# Tutorial 09b - CNN with PyTorch

## Dr. David C. Schedl

Note: this tutorial is geared towards students **experienced in programming** and aims to introduce you to **PyTorch and CNNs**.



## Setup
As first step, we need to import the necessary libraries. 

# CIFAR10 with PyTorch

Let's try to classify the CIFAR10 dataset. We can use the torchvision package to load the CIFAR10 dataset. 
After loading the dataset, we'll need to preprocess the images by reshaping them to a 1D tensor and normalizing the pixel values. The `transform` takes care of this.

Afterwards let's display some images from the dataset.

In [None]:
import torch
import torch.nn as nn
import torchvision
import torchvision.transforms as transforms
!pip install torchinfo # external package to print model summary (like TensorFlow's model.summary())

batch_size = 100

# Load and preprocess the CIFAR10 dataset
transform = transforms.Compose([transforms.ToTensor(),
                              transforms.Normalize((0.5, 0.5, 0.5), (0.5, 0.5, 0.5))])

trainset = torchvision.datasets.CIFAR10(root='./data', train=True, download=True, transform=transform)
trainloader = torch.utils.data.DataLoader(trainset, batch_size=batch_size, shuffle=True)

testset = torchvision.datasets.CIFAR10(root='./data', train=False, download=True, transform=transform)
testloader = torch.utils.data.DataLoader(testset, batch_size=batch_size, shuffle=False)
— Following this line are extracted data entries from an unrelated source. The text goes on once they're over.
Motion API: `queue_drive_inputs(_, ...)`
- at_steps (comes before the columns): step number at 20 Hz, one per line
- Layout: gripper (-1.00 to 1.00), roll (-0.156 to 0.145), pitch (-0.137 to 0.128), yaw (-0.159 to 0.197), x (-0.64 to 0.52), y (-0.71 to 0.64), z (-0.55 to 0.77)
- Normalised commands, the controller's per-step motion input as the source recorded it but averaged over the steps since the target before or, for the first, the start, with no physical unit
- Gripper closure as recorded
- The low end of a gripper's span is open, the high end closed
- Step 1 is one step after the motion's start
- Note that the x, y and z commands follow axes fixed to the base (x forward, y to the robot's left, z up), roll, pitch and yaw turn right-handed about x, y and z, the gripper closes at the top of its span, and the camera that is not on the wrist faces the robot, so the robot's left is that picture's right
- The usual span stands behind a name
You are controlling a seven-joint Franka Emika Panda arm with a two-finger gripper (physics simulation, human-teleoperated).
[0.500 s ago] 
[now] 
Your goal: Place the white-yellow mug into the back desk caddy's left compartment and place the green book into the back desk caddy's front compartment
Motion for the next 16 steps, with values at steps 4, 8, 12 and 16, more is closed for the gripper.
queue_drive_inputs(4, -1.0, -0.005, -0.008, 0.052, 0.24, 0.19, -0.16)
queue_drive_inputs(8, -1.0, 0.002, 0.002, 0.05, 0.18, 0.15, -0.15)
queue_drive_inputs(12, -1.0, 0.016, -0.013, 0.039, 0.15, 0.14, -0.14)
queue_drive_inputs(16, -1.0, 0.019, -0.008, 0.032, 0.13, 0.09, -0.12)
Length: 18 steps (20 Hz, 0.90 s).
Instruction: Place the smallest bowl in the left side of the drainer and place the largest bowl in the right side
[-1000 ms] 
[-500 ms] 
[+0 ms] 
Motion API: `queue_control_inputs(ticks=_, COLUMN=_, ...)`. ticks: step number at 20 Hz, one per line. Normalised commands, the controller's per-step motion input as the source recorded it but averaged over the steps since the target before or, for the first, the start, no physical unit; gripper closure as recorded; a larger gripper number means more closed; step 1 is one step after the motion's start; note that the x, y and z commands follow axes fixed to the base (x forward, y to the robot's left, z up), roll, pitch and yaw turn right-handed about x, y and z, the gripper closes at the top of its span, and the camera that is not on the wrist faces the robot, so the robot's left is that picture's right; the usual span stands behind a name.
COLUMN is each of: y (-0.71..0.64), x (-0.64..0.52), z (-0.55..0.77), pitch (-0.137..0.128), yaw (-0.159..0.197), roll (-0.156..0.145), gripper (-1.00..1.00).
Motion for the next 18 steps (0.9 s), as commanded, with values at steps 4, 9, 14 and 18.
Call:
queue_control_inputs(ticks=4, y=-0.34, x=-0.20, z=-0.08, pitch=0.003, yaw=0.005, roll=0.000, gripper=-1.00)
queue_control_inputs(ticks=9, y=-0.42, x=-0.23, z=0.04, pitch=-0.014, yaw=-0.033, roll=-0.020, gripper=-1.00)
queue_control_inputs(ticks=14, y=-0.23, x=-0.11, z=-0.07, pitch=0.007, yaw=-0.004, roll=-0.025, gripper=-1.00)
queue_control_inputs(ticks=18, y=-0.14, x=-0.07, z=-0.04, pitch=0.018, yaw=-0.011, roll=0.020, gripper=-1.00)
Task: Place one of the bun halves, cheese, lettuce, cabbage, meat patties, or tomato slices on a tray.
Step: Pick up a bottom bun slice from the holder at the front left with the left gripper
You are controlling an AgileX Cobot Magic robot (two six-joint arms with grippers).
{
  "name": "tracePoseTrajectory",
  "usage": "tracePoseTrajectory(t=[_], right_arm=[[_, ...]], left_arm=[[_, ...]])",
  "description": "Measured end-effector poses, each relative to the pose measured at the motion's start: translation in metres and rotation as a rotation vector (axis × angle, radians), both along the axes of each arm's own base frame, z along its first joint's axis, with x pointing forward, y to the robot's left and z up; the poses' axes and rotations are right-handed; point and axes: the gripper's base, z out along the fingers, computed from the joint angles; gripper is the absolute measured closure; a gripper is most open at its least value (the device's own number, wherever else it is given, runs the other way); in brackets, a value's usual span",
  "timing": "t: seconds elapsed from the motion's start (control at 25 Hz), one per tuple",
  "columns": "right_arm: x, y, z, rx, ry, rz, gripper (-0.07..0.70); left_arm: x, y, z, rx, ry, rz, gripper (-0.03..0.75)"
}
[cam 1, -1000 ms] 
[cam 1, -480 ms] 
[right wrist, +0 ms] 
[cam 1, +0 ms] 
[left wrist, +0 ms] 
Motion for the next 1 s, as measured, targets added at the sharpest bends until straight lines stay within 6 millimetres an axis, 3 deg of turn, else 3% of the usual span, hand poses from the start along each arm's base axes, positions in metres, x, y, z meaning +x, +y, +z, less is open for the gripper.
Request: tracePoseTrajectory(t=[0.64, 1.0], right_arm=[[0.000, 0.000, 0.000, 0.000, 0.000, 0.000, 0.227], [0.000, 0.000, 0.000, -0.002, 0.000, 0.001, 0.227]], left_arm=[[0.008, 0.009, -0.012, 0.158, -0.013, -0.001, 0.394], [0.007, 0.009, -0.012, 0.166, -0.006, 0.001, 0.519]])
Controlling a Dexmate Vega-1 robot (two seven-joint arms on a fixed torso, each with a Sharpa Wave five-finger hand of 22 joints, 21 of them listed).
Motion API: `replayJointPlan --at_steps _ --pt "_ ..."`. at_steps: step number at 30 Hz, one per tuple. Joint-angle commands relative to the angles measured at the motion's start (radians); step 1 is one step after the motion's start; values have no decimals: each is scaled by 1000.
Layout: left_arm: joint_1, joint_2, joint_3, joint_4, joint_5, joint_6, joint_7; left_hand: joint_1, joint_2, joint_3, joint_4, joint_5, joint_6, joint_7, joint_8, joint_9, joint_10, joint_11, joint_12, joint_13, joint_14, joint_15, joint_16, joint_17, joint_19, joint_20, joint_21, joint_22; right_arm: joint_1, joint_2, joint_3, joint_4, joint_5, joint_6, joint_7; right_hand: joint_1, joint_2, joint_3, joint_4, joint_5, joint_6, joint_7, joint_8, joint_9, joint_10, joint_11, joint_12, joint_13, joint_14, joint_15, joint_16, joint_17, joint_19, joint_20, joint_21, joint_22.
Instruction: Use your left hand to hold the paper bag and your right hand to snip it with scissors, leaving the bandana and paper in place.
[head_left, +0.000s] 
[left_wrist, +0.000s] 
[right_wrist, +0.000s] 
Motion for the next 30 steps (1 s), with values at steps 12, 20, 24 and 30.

# the labels will be put in a separate vector as the original is just numbers, but we want text labels 
classes = ('plane', 'car', 'bird', 'cat', 'deer', 'dog', 'frog', 'horse', 'ship', 'truck')

# display some images
import matplotlib.pyplot as plt
import numpy as np

# functions to show an image
def imshow(img):
    img = img / 2 + 0.5     # unnormalize
    npimg = img.numpy()
    plt.imshow(np.transpose(npimg, (1, 2, 0)))
    plt.show()

# get some random training images
dataiter = iter(trainloader)
images, labels = next(dataiter)

# show 10 images
plt.title('|'.join('% 5s' % classes[labels[j].item()] for j in range(10)))
imshow(torchvision.utils.make_grid(images[:10], nrow=10))




## LeNet-5 in PyTorch

Below you can find the code for a (modernized) LeNet-5 architecture in PyTorch. 
Inspired by [this](https://towardsdatascience.com/implementing-yann-lecuns-lenet-5-in-pytorch-5e05a0911320) blog post.

In [None]:
# Define a model
inputs, classes = next(iter(trainloader))
input_shape = inputs[0].shape
print("input:", input_shape)
nb_classes = 10

class CNNModel(nn.Module):

    def __init__(self, input_shape, nb_classes, legacy=True):
        super(CNNModel, self).__init__()

        self.act = nn.Sigmoid() if legacy else nn.ReLU()

        self.conv1 = nn.Conv2d(input_shape[0], 6 if legacy else 20, kernel_size=(5, 5), stride=(1, 1), padding=(2, 2),)
        self.pool1 = nn.MaxPool2d(kernel_size=(2, 2), stride=(2, 2))
        self.conv2 = nn.Conv2d(6 if legacy else 20, 16 if legacy else 50 , kernel_size=(5, 5), stride=(1, 1), padding=(2, 2))
        self.pool2 = nn.MaxPool2d(kernel_size=(2, 2), stride=(2, 2))
        self.flatten = nn.Flatten()
        self.fc1 = nn.Linear(input_shape[1]//4*input_shape[2]//4*(16 if legacy else 50), 500)
        self.fc2 = nn.Linear(500, nb_classes)

    def forward(self, x):
        x = self.conv1(x)
        x = self.act(x)
        x = self.pool1(x)
        x = self.conv2(x)
        x = self.act(x)
        x = self.pool2(x)
        x = self.flatten(x)
        x = self.fc1(x)
        x = self.fc2(x)

        return x

model = CNNModel(input_shape, nb_classes, legacy=True) # instance the model
print( "output:", model(inputs).shape ) # check the output shape of the model -> (batch_size, nb_classes)

# summary of the model
from torchinfo import summary
summary(model, inputs.shape)

## GPU

Running the code on the GPU is easy. Just move the model and the data to the GPU with `model.to(device)` and `data.to(device)`.
You can check if you have a GPU available with `torch.cuda.is_available()`.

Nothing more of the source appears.